The following is taken nearly verbatim from section 1.1.2.1 Free Energy Computations: A Mathematical Perspective by Mathias Rousset, Gabriel Stoltz and Tony Lelievre. An excerpt, in which the part I am quoting from is contained, can be viewed for free here.

Consider microscopic systems composed of $N$ particles described by positions $q := (q_k)_{k = 1}^{N} \in D$ ($D$ is the configuration space) and momenta $p := (p_k)_{k = 1}^{N} \in \mathbb{R}^{3 N}$. The vector $(q, p)$ is the microscopic state or the configuration of the system. [...]

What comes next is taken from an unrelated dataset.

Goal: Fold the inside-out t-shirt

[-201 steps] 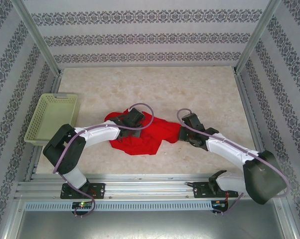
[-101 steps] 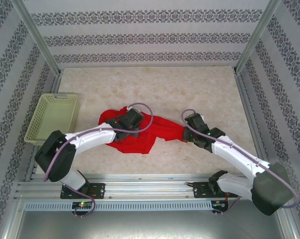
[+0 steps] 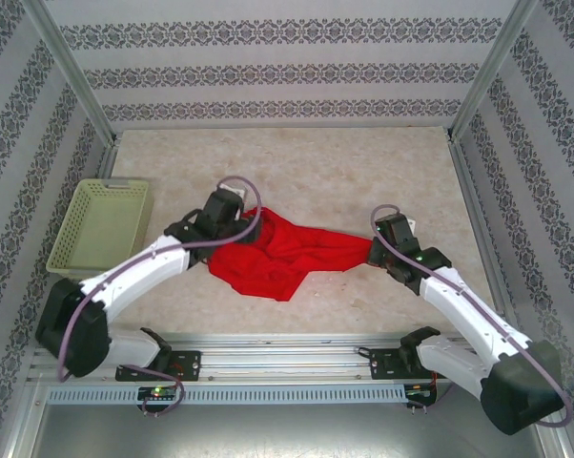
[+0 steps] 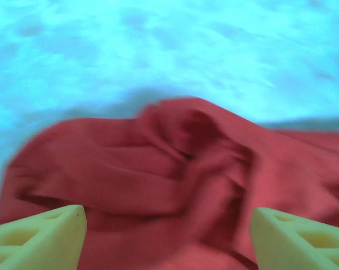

In the framework of statistical physics, macroscopic quantities of interest are written as averages over thermodynamic ensembles, which are probability measures on all the admissible microscopic configurations: $$ \mathbb{E}_{\mu}(A) := \int_{T^* D} A(q, p) \mu(dq \; dp). $$ In this expression, $A$ is an observable. [...] As $p \in \mathbb{R}^{3 N}$, the cotangent space $T^* D$ from above can be identified with $D \times \mathbb R^{3 N}$.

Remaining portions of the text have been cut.